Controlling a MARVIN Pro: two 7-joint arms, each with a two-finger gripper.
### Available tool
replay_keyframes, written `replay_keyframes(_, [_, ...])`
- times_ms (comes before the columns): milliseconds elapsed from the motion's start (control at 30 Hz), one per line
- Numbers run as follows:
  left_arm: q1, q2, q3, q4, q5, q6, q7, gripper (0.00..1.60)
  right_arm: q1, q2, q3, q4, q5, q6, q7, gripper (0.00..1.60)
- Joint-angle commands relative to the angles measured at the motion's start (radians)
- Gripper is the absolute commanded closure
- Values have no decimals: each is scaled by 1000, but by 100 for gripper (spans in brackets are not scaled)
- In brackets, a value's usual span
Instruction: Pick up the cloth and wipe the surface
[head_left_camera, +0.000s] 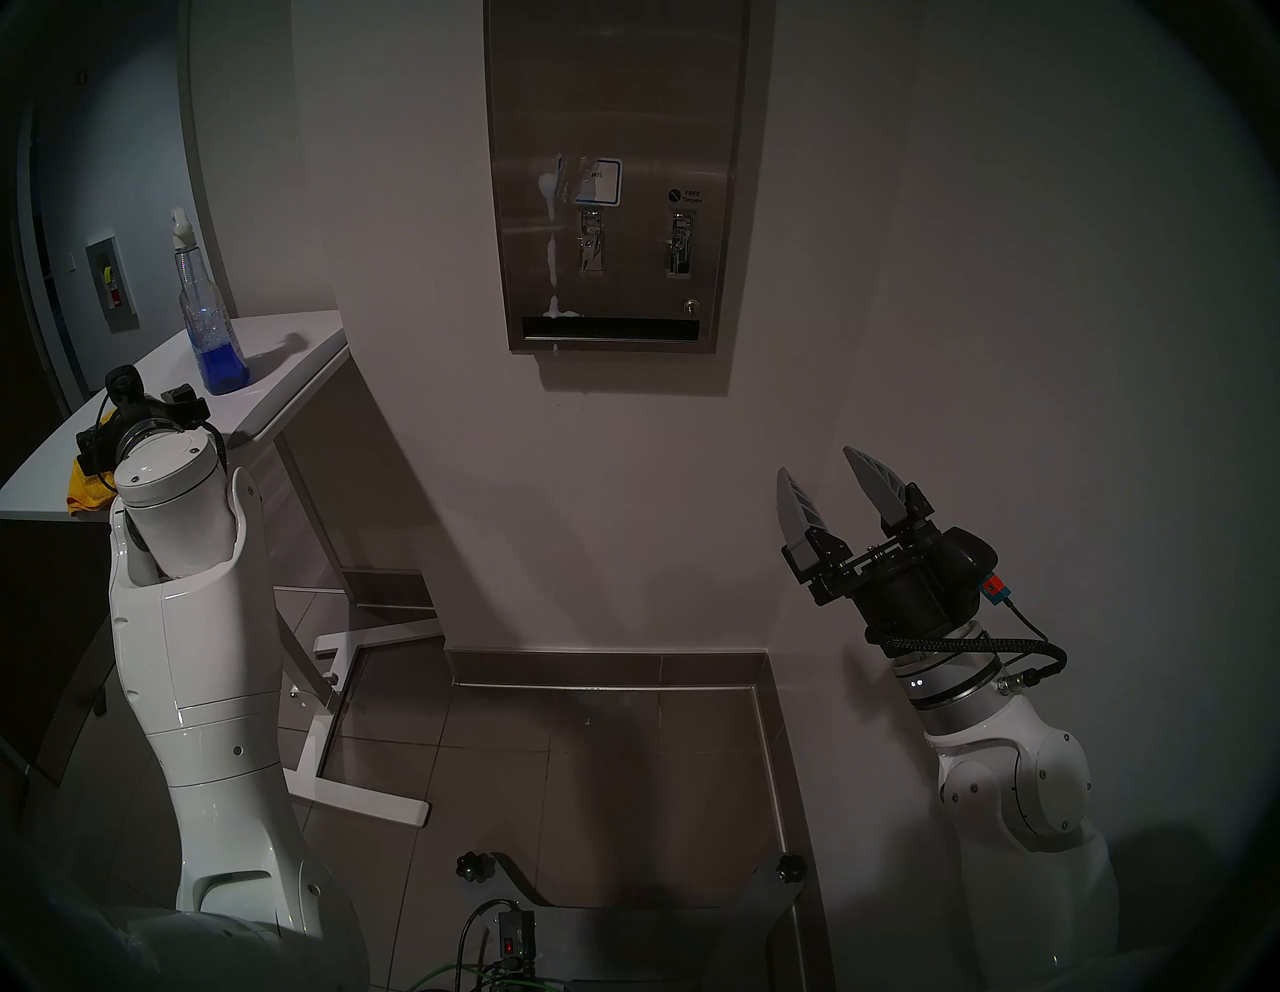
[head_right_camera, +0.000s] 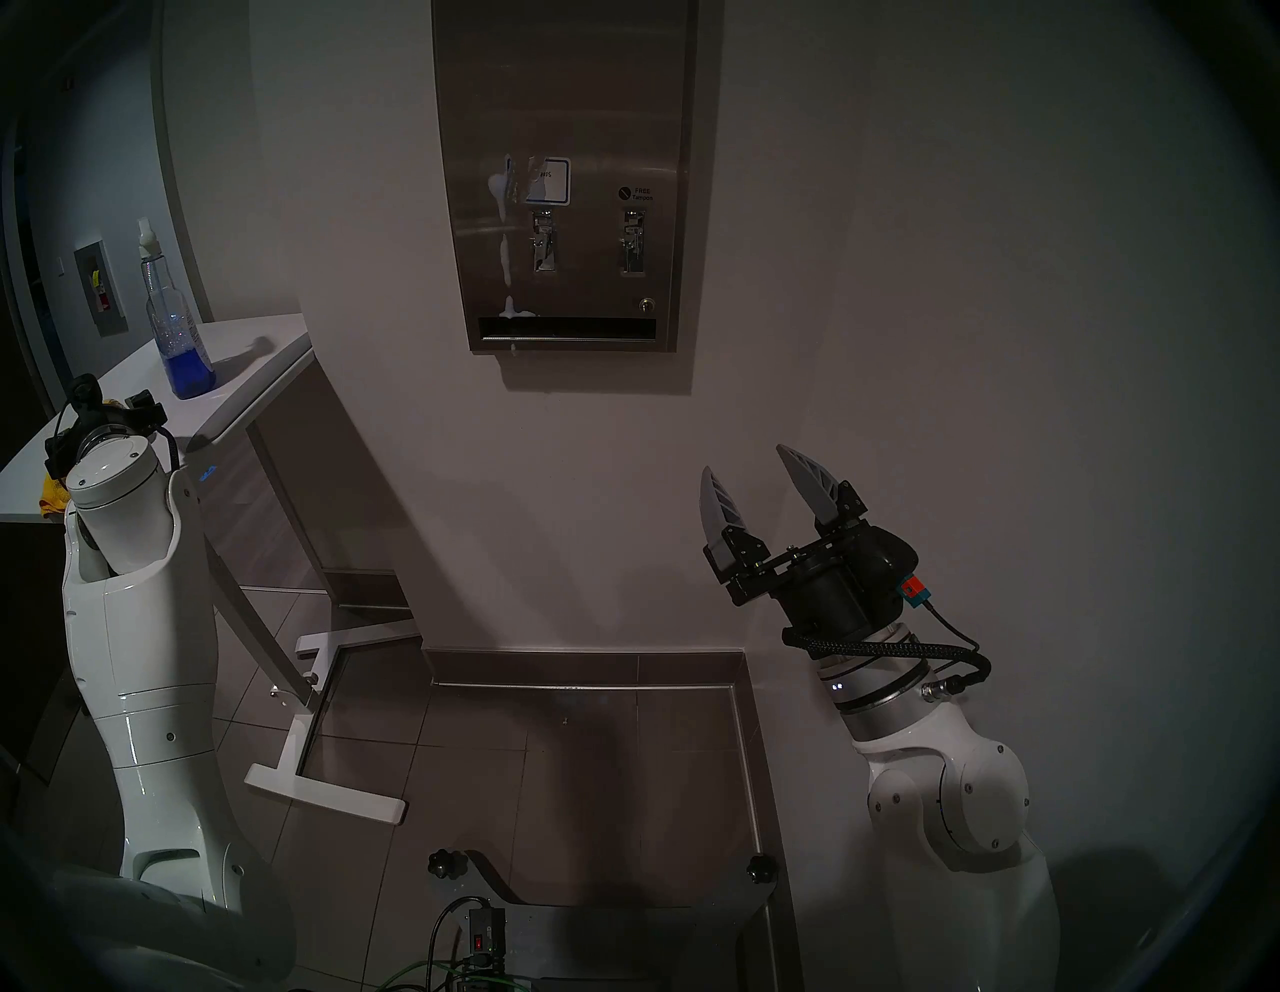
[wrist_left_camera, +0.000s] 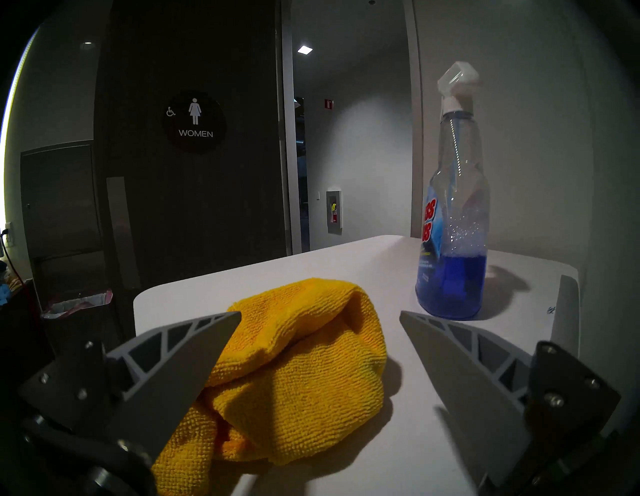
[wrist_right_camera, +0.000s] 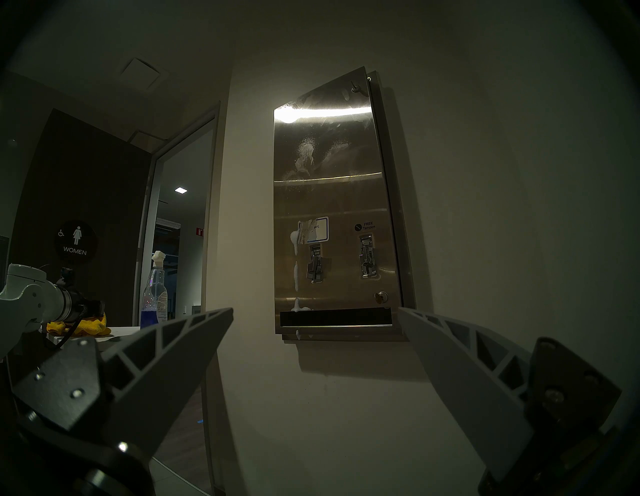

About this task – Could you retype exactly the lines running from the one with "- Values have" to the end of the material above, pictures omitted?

Answer to the exercise –
- Values have no decimals: each is scaled by 1000, but by 100 for gripper (spans in brackets are not scaled)
- In brackets, a value's usual span
Instruction: Pick up the cloth and wipe the surface
[head_left_camera, +0.000s] 
[head_right_camera, +0.000s] 
[wrist_left_camera, +0.000s] 
[wrist_right_camera, +0.000s] 

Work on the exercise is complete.